> **WHAT TO WORK ON**
Your result should be the lines holding the word "frame", copied from the entries below.

----- GIVEN RECORDS -----

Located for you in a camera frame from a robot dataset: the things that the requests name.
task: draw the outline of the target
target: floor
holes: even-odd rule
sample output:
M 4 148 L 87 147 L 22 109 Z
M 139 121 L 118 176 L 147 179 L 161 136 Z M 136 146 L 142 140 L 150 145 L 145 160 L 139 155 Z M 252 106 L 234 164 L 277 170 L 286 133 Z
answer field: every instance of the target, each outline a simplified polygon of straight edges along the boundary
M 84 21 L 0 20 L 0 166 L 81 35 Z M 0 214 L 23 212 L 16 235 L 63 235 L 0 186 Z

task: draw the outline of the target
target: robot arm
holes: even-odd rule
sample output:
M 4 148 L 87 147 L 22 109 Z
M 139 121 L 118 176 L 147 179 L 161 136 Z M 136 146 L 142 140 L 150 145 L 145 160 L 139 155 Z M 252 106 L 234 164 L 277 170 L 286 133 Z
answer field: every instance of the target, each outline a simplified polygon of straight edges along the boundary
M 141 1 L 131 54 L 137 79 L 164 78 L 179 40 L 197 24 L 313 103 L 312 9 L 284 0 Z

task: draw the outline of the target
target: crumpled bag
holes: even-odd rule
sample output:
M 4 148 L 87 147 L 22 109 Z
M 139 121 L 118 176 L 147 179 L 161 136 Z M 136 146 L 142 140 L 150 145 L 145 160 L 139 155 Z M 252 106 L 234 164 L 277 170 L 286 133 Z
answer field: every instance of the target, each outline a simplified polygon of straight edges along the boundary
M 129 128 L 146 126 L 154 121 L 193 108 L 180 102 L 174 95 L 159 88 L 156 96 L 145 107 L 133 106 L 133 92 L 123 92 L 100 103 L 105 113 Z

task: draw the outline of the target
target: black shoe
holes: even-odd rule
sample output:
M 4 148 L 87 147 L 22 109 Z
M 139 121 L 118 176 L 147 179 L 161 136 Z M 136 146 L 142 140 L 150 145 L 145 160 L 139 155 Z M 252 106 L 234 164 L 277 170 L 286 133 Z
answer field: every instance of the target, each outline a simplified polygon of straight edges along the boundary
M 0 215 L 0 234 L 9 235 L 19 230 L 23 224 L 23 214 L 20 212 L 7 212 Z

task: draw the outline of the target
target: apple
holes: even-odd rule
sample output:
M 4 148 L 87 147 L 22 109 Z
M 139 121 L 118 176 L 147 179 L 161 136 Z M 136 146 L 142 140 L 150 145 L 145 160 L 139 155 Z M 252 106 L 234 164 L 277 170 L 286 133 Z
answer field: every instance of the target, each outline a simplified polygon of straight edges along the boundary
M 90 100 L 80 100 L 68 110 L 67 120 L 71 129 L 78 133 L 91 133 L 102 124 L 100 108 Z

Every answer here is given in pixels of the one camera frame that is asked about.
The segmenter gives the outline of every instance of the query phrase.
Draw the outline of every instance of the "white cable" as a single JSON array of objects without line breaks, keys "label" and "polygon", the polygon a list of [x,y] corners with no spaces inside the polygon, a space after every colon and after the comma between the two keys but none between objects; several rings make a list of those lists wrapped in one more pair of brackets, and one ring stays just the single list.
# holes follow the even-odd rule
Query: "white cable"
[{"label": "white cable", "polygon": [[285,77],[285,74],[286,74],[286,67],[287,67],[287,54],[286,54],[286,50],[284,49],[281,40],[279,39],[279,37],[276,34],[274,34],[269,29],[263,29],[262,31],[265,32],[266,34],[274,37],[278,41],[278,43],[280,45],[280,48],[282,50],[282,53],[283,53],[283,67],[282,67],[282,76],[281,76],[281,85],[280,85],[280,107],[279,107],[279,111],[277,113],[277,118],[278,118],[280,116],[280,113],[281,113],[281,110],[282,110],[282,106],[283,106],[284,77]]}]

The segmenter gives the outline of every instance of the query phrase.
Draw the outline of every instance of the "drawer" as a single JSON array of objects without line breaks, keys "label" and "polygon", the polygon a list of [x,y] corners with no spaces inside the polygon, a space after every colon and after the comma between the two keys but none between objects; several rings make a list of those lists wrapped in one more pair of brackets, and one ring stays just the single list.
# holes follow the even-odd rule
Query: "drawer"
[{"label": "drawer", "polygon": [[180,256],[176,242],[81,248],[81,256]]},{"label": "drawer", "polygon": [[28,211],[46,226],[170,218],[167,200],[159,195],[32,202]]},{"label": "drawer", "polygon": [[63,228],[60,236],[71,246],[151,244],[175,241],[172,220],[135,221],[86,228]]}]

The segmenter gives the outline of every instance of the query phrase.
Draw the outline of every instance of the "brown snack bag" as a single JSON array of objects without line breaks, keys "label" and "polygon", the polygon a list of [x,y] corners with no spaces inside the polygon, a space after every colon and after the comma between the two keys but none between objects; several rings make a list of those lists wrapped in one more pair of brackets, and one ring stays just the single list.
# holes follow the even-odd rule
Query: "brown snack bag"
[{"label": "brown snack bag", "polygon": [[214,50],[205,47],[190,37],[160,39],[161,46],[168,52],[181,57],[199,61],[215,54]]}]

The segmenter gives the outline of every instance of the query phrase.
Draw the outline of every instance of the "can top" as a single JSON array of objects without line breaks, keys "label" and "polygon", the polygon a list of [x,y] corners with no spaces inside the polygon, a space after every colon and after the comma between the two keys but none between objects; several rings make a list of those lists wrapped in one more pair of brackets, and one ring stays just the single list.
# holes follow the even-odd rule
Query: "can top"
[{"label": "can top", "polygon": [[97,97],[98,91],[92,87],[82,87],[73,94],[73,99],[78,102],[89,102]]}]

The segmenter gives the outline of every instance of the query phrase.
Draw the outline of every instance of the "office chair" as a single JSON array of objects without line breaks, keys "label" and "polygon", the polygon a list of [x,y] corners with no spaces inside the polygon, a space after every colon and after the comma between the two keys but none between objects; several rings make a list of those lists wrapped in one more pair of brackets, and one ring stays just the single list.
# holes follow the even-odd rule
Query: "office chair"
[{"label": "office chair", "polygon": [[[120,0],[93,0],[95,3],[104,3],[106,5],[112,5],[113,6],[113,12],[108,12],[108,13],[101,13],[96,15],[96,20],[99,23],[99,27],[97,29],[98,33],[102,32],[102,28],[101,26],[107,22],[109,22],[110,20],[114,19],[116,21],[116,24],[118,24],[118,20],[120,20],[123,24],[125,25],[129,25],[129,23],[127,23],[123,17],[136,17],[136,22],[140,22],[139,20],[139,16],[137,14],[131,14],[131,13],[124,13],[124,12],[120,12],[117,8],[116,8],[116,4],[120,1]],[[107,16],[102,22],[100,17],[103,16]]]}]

-----

> **RESULT OF THIS TASK**
Located for you in a camera frame from a robot dataset: the things that the requests name.
Every answer here is given in pixels of the one camera frame that is asked about.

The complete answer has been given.